As a first example, we draw two samples from the bivariate standard normal distribution. The Fasano–Franceschini test fails to reject the null hypothesis — that the samples were drawn from the same distribution — at an \(\alpha=0.05\) significance level.

S1 <- mvrnorm(n = 50, mu = c(0, 0), Sigma = diag(2))
S2 <- mvrnorm(n = 75, mu = c(0, 0), Sigma = diag(2))
fasano.franceschini.test(S1, S2, seed = 1, verbose = FALSE)


    Fasano-Franceschini Test

data:  S1 and S2
D = 1425, p-value = 0.5247

We next draw two samples from bivariate normal distributions with identical covariance matrices but different locations. The test rejects the null hypothesis at an \(\alpha=0.05\) significance level.

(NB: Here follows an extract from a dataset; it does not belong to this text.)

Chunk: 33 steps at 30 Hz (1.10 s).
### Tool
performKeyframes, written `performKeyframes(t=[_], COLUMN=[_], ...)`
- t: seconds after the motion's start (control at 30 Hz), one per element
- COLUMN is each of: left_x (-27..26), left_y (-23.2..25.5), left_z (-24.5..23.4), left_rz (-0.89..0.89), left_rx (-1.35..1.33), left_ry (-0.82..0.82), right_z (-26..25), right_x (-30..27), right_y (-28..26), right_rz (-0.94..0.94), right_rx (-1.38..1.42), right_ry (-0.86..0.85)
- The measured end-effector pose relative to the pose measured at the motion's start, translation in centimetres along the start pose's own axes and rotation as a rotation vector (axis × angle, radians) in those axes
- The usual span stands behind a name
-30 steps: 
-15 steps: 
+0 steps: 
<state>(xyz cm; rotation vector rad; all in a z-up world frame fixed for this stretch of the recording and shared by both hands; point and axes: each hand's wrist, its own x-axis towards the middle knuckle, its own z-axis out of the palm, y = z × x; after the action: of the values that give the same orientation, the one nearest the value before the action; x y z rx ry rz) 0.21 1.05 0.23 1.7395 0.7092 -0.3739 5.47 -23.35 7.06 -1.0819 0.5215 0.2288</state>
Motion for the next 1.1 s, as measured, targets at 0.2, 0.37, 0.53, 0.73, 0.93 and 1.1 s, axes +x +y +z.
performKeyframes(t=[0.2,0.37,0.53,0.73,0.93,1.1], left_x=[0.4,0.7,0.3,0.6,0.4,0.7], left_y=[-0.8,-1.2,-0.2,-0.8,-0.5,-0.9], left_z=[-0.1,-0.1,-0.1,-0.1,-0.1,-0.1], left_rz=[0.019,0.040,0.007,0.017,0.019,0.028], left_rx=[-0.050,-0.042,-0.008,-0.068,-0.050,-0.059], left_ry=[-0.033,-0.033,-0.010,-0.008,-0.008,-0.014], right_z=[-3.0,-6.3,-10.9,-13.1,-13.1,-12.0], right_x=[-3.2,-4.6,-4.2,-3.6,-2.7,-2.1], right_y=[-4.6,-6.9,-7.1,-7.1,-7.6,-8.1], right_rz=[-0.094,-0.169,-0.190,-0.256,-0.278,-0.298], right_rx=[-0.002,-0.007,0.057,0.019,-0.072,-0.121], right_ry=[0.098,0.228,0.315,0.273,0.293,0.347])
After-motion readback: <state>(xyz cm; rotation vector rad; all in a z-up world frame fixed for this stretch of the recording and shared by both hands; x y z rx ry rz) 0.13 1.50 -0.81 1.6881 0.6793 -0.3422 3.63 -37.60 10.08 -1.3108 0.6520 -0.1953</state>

S3 <- mvrnorm(n = 40, mu = c(0, 0), Sigma = diag(2))
S4 <- mvrnorm(n = 42, mu = c(1, 1), Sigma = diag(2))
fasano.franceschini.test(S3, S4, seed = 2, verbose = FALSE)


    Fasano-Franceschini Test

data:  S3 and S4
D = 1932, p-value = 0.001832

The test can take a while to run when the sample sizes or the dimension of the data are large, in which case it is useful to use multiple threads to speed up computation.

S5 <- mvrnorm(n = 1000, mu = c(1, 3, 5), Sigma = diag(3) + 1)
S6 <- mvrnorm(n = 600, mu = c(1, 3, 5), Sigma = diag(3))
fasano.franceschini.test(S5, S6, seed = 3, threads = 4)


    Fasano-Franceschini Test

data:  S5 and S6
D = 257800, p-value = 0.0007002

Note that the number of threads used does not affect the results. In particular, as long as the same seed is used, the same \(p\)-value is returned for any number of threads.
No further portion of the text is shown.